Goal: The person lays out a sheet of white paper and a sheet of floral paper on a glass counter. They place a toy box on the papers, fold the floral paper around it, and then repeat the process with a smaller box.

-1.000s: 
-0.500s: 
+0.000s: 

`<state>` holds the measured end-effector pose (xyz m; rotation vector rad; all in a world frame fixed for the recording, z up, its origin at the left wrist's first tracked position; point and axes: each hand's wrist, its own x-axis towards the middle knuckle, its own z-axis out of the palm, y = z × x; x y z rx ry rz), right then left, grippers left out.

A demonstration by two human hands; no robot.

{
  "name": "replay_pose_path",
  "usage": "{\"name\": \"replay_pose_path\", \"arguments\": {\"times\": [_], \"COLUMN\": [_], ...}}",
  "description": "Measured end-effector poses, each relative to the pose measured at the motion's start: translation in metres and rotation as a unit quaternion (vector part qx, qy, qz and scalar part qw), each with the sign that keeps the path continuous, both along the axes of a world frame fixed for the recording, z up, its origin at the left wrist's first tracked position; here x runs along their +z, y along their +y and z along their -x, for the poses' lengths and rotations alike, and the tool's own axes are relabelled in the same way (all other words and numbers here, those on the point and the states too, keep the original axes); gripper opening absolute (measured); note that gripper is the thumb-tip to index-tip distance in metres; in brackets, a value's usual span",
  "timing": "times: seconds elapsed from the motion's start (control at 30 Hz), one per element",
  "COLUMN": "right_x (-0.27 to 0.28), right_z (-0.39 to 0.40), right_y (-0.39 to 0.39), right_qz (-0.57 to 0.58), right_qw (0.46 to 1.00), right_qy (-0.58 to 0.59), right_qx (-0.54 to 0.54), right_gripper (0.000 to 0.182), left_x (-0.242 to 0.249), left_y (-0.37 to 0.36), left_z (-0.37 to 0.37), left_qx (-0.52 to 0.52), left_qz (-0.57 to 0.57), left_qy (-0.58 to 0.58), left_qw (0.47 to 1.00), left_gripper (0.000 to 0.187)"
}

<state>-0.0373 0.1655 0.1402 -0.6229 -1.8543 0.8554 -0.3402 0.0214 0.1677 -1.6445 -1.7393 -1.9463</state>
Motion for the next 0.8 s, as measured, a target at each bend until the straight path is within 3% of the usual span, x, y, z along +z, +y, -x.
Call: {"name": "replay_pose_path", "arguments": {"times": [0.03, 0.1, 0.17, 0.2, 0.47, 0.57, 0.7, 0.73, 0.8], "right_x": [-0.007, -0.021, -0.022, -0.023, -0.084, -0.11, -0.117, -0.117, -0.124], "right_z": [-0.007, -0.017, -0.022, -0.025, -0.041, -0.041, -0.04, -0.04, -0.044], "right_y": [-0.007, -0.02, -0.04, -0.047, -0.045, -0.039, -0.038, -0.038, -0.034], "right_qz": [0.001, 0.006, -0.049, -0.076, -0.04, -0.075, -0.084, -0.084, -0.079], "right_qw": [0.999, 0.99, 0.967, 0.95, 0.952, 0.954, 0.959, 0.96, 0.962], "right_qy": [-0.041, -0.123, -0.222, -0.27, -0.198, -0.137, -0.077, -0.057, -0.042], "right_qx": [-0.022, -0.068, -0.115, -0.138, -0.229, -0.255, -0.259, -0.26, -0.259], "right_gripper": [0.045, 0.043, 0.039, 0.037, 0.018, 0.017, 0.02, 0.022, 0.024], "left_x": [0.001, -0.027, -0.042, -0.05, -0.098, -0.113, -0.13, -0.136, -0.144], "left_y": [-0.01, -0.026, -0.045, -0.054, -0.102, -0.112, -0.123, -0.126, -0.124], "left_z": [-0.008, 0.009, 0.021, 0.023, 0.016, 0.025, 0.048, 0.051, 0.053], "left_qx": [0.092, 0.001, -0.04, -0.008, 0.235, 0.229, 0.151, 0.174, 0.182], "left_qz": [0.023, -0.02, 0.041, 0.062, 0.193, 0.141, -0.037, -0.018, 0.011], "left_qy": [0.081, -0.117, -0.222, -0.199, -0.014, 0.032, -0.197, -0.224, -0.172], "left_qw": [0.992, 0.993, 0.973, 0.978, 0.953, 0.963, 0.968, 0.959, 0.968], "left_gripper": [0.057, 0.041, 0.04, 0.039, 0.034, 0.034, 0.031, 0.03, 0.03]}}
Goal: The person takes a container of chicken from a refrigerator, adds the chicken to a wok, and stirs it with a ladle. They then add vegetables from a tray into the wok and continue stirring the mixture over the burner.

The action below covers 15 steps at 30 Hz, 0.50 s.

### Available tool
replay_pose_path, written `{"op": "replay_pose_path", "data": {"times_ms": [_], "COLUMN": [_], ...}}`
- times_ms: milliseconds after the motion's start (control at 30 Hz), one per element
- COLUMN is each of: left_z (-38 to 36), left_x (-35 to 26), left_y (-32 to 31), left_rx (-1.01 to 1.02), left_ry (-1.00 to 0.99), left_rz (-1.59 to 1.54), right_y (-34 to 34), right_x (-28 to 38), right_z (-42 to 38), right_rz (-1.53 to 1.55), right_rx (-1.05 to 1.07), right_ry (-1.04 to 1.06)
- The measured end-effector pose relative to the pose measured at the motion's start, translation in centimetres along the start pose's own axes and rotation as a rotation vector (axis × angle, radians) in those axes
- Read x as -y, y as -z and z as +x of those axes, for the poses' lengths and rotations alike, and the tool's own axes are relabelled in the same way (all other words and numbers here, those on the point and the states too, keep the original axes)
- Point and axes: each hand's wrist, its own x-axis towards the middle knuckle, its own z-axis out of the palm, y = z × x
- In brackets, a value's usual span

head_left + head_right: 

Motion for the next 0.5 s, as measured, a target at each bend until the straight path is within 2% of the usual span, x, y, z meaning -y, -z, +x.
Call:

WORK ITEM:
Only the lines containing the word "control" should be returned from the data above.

RESULT:
  "timing": "times: seconds elapsed from the motion's start (control at 30 Hz), one per element",
- times_ms: milliseconds after the motion's start (control at 30 Hz), one per element

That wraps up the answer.